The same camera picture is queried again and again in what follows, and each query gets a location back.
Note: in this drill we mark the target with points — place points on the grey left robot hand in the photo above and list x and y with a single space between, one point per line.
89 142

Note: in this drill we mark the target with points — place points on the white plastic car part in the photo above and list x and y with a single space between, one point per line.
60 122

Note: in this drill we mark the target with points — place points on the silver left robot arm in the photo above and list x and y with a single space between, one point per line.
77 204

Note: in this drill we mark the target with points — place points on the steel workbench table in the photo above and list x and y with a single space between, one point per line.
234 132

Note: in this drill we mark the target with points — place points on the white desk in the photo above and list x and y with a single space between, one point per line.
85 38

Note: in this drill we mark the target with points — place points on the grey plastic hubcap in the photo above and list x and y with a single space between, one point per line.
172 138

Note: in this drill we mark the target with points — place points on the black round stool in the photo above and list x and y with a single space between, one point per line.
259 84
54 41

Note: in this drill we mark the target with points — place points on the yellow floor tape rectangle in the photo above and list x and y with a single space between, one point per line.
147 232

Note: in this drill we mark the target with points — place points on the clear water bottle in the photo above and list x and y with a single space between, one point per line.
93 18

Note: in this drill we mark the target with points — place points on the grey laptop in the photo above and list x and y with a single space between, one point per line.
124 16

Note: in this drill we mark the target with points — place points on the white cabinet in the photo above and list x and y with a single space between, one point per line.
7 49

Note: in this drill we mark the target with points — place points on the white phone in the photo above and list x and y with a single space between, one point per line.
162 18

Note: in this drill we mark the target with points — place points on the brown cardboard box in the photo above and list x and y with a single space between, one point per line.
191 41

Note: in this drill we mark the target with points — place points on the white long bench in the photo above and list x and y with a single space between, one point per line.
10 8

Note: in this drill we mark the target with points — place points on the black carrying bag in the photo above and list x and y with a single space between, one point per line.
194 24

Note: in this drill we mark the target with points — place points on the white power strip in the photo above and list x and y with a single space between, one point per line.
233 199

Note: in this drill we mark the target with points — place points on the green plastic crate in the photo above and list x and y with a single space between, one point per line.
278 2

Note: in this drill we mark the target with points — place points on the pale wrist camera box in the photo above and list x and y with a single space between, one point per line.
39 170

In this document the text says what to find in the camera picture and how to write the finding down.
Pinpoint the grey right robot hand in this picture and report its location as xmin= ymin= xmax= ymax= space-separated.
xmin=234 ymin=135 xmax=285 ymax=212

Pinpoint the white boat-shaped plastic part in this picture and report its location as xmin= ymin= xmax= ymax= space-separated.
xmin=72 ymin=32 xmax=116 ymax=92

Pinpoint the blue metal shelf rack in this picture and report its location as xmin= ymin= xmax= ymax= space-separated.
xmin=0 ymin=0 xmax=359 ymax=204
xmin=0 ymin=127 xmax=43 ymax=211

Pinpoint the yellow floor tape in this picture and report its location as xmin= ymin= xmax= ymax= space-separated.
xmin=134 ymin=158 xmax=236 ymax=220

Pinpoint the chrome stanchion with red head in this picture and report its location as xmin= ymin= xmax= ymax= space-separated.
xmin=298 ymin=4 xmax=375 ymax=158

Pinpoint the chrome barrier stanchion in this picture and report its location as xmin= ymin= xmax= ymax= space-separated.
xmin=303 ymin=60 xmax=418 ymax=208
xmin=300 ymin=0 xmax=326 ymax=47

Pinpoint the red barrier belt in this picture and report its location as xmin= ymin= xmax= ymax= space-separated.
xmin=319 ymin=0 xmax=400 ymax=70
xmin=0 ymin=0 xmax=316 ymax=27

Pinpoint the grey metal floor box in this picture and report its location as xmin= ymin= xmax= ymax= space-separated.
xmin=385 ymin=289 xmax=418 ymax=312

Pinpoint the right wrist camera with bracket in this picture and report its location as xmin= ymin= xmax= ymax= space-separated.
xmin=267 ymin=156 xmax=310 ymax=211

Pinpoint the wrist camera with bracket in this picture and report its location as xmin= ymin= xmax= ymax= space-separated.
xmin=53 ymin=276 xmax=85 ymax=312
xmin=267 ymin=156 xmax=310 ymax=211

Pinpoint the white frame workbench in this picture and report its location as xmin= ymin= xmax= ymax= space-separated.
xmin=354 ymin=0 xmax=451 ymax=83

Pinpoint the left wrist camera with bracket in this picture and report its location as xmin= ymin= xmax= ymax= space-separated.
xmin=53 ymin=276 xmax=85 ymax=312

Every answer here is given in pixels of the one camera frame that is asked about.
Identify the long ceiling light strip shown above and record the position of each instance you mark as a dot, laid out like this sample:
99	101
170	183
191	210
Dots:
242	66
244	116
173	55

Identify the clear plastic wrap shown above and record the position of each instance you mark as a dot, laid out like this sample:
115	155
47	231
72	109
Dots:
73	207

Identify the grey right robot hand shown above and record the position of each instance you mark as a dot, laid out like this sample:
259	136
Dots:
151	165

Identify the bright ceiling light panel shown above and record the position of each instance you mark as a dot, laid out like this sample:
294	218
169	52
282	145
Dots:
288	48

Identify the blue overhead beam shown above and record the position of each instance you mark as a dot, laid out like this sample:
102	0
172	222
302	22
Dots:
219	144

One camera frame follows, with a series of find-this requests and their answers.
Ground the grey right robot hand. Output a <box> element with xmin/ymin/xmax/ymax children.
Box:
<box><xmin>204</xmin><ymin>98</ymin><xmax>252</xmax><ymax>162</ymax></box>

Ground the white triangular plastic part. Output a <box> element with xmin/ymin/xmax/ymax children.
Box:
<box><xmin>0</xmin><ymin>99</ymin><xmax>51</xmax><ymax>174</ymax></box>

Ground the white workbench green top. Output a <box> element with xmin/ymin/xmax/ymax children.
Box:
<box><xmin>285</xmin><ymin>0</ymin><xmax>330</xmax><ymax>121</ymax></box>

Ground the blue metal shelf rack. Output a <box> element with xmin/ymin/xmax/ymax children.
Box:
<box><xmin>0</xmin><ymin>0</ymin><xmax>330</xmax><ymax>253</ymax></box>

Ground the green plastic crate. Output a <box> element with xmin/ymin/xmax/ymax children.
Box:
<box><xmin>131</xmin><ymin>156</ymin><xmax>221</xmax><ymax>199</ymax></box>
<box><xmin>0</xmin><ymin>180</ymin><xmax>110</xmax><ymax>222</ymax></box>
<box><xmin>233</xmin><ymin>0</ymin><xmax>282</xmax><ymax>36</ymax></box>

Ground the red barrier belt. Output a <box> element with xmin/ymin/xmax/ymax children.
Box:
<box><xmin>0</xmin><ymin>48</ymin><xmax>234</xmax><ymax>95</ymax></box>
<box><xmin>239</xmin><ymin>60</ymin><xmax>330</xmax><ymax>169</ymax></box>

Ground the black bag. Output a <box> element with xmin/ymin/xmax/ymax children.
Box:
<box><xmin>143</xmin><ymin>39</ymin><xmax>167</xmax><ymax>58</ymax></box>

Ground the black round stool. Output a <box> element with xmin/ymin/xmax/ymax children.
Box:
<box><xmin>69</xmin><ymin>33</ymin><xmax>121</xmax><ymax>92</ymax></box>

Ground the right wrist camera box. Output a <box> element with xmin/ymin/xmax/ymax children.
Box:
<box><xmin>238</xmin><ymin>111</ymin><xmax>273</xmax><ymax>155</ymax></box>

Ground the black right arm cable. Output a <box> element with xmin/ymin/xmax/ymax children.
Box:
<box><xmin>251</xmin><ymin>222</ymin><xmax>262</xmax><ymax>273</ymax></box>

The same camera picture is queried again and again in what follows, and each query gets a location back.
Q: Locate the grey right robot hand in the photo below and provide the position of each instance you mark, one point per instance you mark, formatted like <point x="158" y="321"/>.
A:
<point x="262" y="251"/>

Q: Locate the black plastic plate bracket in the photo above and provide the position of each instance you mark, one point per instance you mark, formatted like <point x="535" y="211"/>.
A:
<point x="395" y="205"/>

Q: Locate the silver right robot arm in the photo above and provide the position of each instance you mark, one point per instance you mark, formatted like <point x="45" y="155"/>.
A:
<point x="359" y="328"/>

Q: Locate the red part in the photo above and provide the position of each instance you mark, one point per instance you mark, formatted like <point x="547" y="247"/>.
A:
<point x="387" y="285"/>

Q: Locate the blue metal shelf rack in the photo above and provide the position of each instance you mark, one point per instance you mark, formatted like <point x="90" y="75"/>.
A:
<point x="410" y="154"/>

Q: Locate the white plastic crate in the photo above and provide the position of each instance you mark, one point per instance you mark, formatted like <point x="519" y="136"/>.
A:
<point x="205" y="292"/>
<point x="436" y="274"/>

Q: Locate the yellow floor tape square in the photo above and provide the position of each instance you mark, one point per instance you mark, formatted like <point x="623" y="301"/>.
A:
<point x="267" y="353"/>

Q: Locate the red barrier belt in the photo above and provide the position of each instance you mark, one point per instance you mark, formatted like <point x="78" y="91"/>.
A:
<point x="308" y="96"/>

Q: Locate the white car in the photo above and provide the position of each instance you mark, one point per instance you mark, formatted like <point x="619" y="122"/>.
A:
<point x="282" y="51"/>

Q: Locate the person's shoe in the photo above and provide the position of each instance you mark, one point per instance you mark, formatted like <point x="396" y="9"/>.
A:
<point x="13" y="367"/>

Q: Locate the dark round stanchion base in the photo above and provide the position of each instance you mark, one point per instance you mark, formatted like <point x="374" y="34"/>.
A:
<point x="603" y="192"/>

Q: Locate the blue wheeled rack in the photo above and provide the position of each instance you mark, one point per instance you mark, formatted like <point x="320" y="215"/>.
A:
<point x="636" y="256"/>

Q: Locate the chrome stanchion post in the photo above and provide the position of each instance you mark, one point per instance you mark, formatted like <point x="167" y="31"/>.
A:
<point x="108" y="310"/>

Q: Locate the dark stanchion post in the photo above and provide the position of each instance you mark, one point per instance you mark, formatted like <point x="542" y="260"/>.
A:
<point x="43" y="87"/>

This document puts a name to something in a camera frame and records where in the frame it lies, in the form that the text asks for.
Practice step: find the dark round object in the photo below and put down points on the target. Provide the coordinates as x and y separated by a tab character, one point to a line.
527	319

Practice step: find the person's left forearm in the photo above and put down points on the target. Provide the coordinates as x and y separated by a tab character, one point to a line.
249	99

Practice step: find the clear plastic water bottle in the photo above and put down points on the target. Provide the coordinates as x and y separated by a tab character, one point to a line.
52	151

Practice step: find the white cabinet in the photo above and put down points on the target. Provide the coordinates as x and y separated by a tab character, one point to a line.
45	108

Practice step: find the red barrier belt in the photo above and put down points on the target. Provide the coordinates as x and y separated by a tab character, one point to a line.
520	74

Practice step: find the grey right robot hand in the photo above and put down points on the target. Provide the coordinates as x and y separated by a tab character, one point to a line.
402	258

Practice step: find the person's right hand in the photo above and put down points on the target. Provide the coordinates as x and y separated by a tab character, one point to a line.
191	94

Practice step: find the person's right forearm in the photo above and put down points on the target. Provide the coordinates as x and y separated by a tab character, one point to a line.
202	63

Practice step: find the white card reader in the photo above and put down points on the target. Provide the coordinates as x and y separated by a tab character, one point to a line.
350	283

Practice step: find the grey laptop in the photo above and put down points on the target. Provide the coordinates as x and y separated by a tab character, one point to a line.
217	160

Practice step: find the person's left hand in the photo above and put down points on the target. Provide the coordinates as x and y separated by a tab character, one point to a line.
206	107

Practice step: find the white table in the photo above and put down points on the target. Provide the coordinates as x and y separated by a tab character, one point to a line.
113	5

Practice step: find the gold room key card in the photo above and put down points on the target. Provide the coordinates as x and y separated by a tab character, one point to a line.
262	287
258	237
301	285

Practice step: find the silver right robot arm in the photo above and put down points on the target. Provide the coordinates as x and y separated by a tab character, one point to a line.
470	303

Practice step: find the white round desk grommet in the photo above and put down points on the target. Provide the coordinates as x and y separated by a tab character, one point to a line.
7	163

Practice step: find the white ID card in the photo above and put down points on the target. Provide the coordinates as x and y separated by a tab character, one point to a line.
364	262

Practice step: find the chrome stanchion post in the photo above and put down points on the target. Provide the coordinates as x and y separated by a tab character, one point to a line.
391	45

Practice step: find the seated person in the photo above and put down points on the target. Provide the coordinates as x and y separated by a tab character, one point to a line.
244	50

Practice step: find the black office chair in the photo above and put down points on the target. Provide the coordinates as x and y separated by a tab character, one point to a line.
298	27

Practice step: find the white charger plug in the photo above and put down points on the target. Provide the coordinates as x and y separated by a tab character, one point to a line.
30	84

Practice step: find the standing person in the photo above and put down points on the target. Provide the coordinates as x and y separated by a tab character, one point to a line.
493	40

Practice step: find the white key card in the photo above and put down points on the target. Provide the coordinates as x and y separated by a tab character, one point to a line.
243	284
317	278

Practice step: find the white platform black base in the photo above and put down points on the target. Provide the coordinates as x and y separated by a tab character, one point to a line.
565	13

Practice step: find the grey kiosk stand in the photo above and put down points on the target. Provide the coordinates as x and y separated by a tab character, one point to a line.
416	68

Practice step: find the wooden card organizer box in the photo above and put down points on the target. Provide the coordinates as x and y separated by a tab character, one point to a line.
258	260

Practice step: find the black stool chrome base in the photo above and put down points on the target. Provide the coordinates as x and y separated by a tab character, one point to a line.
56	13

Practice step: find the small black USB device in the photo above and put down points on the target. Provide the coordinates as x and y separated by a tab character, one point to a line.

◆ ◆ ◆

▸ **YOUR ASSIGNMENT**
List each line of the entries that holds the string "document".

▸ **RESPONSE BELOW**
In this document the text says what to find in the camera picture and how to write the finding down.
This document puts a name to something in a camera frame and records where in the frame it lies, in the form that the text asks for.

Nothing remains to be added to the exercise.